Die EU-Kommission will den CO2-Ausstoß teurer machen. Die Wirtschaft ist entsetzt. Sollte der Emissionshandel nicht funktionieren, ist die deutsche Energiewende in Gefahr.

BUND-Demo gegen den Umgang mit dem Emissionshandel. Bild: dpa

BERLIN taz | Die EU-Kommission will, dass sich Klimaschutz wieder lohnt. Am Mittwoch verabschiedete sie eine Richtlinie, die das wichtigste Instrument zur Senkung des CO2-Ausstoßes wieder effektiv machen soll: den sogenannten Emissionshandel. Die Klimaschutzziele der Staatengemeinschaft sollen sich nicht ändern.

20 Prozent weniger Klimagase will die EU im Jahr 2020 im Vergleich zu 1990 ausstoßen. Dazu haben Ökonomen ein Modell entwickelt, das auf Marktmechanismen setzt. Das Prinzip ist: Jedes Unternehmen darf nur noch eine bestimmte Menge an CO2 ausstoßen, die von Jahr zu Jahr gesenkt wird. Dazu erhält die Industrie kostenlos „Verschmutzungsrechte“.

Wer damit nicht auskommt, kann in regelmäßigen Abständen bei einer staatlichen Stelle zusätzliche „CO2-Zertifikate“ erwerben. Da auch das limitiert ist, müssen Unternehmen im Zweifel auf dem freien Markt solche zukaufen. Sie werden wie Aktien gehandelt und von Unternehmen angeboten, die weniger Zertifikate brauchen, als ihnen zugeteilt wurden – etwa, weil sie besonders klimaschonend produzieren. Der erhoffte Effekt ist, dass die Wirtschaft CO2 da einspart, wo es am günstigsten ist.

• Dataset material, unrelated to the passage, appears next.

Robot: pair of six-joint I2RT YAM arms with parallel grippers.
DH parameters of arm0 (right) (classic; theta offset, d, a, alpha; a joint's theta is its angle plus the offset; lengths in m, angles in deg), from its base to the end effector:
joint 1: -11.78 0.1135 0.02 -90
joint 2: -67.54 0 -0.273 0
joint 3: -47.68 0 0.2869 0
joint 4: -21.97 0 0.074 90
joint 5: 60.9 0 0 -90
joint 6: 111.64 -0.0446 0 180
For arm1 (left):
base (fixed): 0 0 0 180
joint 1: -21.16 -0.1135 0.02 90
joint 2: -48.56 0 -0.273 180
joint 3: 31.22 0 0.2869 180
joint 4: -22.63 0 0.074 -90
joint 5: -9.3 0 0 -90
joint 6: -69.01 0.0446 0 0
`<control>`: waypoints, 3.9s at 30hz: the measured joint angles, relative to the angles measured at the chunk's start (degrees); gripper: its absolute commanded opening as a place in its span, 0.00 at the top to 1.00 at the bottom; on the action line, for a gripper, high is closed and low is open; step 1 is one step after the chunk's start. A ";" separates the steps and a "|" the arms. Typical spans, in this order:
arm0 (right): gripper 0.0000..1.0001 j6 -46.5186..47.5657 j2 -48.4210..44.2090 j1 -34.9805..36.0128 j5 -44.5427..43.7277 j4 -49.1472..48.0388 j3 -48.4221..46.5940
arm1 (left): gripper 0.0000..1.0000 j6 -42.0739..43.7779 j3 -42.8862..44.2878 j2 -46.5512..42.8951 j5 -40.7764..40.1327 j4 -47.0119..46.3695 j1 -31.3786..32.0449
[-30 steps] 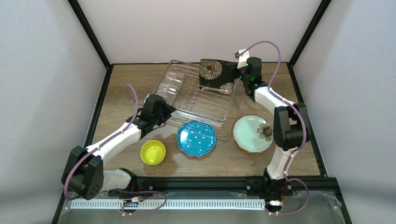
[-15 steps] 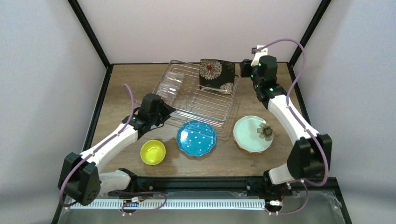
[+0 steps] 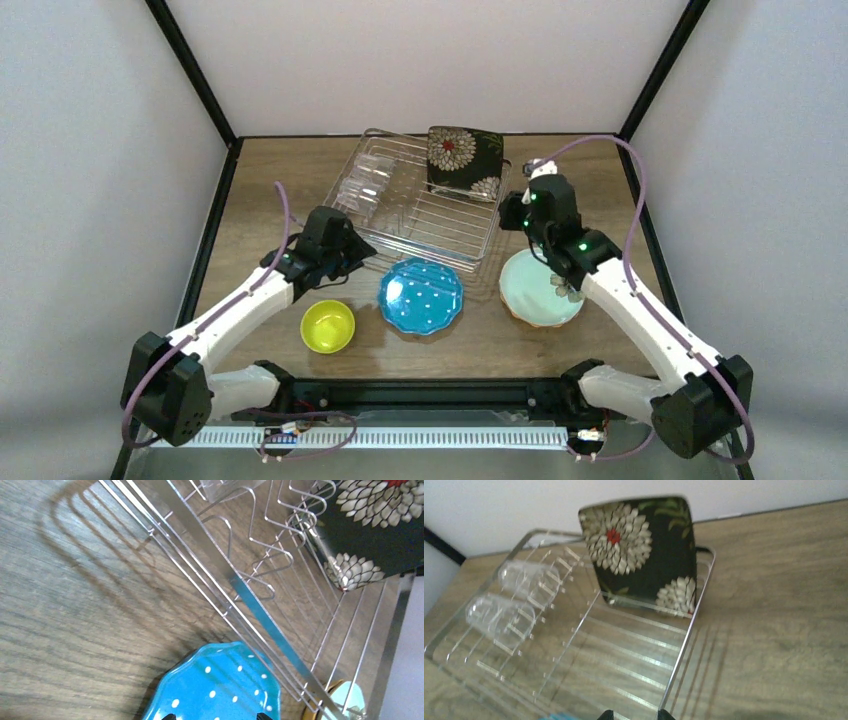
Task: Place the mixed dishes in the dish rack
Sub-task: Place the plate on the dish rack, then grab the plate at the center of the board.
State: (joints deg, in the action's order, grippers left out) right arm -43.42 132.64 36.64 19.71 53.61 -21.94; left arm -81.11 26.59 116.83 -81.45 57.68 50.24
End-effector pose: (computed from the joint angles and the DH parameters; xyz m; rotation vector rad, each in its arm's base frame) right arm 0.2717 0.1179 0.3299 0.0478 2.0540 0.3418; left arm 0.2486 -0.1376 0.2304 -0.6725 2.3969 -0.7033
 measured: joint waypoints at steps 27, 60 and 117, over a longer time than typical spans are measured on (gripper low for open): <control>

Das Problem allerdings: Wenn die Wirtschaft schrumpft oder weniger wächst, als die EU angenommen hat, produzieren Unternehmen weniger, stoßen weniger Klimagase aus und benötigen weniger Verschmutzungsrechte. Das ist in den letzten Jahren passiert, wodurch der Preis der Zertifikate sank.

Selbst konservative Abgeordnete warnen

Deutschland will mit den Einnahmen aus dem Verkauf der Zertifikate die Energiewende vorantreiben, etwa Elektroautos oder die energetische Gebäudesanierung fördern. Selbst konservative Abgeordnete im EU-Parlament wie der christdemokratische Peter Liese warnen schon seit Langem: „Ohne funktionierenden Emissionshandel scheitert auch die deutsche Energiewende.“

Deshalb hat die EU-Klimakommissarin Connie Hedegaard einen einfachen Vorschlag gemacht. Bisher hat die EU Jahre im Voraus festgelegt, wann wie viele Verschmutzungsrechte versteigert werden. Daran war dann nicht mehr zu rütteln. Die Folge während der Wirtschaftskrise: Viele Unternehmen horten noch heute Verschmutzungsrechte.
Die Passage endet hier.